Problem to work on
Within the material below, find each line bearing the word "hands" and present it.
━━━━
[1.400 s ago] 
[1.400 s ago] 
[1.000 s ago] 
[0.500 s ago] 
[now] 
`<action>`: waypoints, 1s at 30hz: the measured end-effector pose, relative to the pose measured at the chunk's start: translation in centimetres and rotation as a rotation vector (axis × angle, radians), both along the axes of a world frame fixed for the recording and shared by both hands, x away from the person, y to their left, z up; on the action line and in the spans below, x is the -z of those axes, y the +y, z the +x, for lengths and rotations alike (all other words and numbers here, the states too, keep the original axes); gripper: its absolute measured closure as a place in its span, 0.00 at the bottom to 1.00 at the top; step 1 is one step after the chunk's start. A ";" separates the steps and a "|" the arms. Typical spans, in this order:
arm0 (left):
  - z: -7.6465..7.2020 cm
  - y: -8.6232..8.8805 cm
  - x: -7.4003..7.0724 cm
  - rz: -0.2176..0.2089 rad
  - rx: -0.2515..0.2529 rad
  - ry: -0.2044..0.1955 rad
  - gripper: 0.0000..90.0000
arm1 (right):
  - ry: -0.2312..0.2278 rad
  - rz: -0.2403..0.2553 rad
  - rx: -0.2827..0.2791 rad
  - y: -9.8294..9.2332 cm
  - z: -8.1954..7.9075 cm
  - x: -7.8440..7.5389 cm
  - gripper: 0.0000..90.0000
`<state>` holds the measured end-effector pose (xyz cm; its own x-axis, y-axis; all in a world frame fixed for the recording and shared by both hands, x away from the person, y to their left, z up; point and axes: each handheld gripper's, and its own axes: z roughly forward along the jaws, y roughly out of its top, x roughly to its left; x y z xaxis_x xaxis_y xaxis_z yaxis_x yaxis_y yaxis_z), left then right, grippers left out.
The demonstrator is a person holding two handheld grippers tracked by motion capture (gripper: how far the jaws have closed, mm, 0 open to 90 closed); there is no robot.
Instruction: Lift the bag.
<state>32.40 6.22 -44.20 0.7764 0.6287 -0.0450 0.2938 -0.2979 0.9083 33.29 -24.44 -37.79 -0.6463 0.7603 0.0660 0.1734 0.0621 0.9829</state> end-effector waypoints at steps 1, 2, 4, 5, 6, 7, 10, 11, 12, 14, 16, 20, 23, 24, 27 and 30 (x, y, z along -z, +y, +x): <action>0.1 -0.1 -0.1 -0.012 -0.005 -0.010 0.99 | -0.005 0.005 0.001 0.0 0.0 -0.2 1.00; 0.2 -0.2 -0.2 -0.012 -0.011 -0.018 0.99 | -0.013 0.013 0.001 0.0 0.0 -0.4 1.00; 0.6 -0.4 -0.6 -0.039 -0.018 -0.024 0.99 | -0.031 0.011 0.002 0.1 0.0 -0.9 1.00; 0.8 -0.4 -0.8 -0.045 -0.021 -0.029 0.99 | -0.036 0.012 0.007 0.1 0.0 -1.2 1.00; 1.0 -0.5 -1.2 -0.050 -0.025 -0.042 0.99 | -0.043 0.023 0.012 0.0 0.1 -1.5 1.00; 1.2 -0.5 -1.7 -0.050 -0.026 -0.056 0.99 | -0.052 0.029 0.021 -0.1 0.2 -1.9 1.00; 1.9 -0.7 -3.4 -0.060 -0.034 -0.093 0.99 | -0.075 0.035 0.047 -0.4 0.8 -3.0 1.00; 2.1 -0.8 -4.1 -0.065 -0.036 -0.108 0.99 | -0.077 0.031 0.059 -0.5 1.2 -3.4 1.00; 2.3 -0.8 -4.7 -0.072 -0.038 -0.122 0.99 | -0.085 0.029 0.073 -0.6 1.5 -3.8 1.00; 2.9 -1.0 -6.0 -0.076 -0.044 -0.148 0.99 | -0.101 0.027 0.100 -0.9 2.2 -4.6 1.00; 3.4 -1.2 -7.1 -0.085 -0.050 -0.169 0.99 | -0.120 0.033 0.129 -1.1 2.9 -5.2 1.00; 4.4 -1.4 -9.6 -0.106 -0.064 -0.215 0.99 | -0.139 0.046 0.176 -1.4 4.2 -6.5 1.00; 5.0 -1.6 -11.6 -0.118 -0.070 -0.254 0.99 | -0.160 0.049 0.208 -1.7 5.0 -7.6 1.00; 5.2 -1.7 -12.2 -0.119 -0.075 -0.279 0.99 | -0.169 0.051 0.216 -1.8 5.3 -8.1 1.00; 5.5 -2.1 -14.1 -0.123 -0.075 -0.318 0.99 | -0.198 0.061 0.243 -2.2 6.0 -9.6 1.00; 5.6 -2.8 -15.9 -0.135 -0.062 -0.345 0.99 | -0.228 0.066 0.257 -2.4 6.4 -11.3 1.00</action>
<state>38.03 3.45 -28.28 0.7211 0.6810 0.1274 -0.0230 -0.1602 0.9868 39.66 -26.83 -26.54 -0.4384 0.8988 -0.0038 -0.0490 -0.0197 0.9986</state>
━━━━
Answer area
`<action>`: waypoints, 1s at 30hz: the measured end-effector pose, relative to the pose measured at the chunk's start: translation in centimetres and rotation as a rotation vector (axis × angle, radians), both along the axes of a world frame fixed for the recording and shared by both hands, x away from the person, y to their left, z up; on the action line and in the spans below, x is the -z of those axes, y the +y, z the +x, for lengths and rotations alike (all other words and numbers here, the states too, keep the original axes); gripper: its absolute measured closure as a place in its span, 0.00 at the bottom to 1.00 at the top; step 1 is one step after the chunk's start. A ";" separates the steps and a "|" the arms. Typical spans, in this order:
`<state>` holds the measured end-effector pose (xyz cm; its own x-axis, y-axis; all in a world frame fixed for the recording and shared by both hands, x away from the person, y to their left, z up; point and axes: each handheld gripper's, and its own axes: z roughly forward along the jaws, y roughly out of its top, x roughly to its left; x y z xaxis_x xaxis_y xaxis_z yaxis_x yaxis_y yaxis_z), left then right, grippers left out.

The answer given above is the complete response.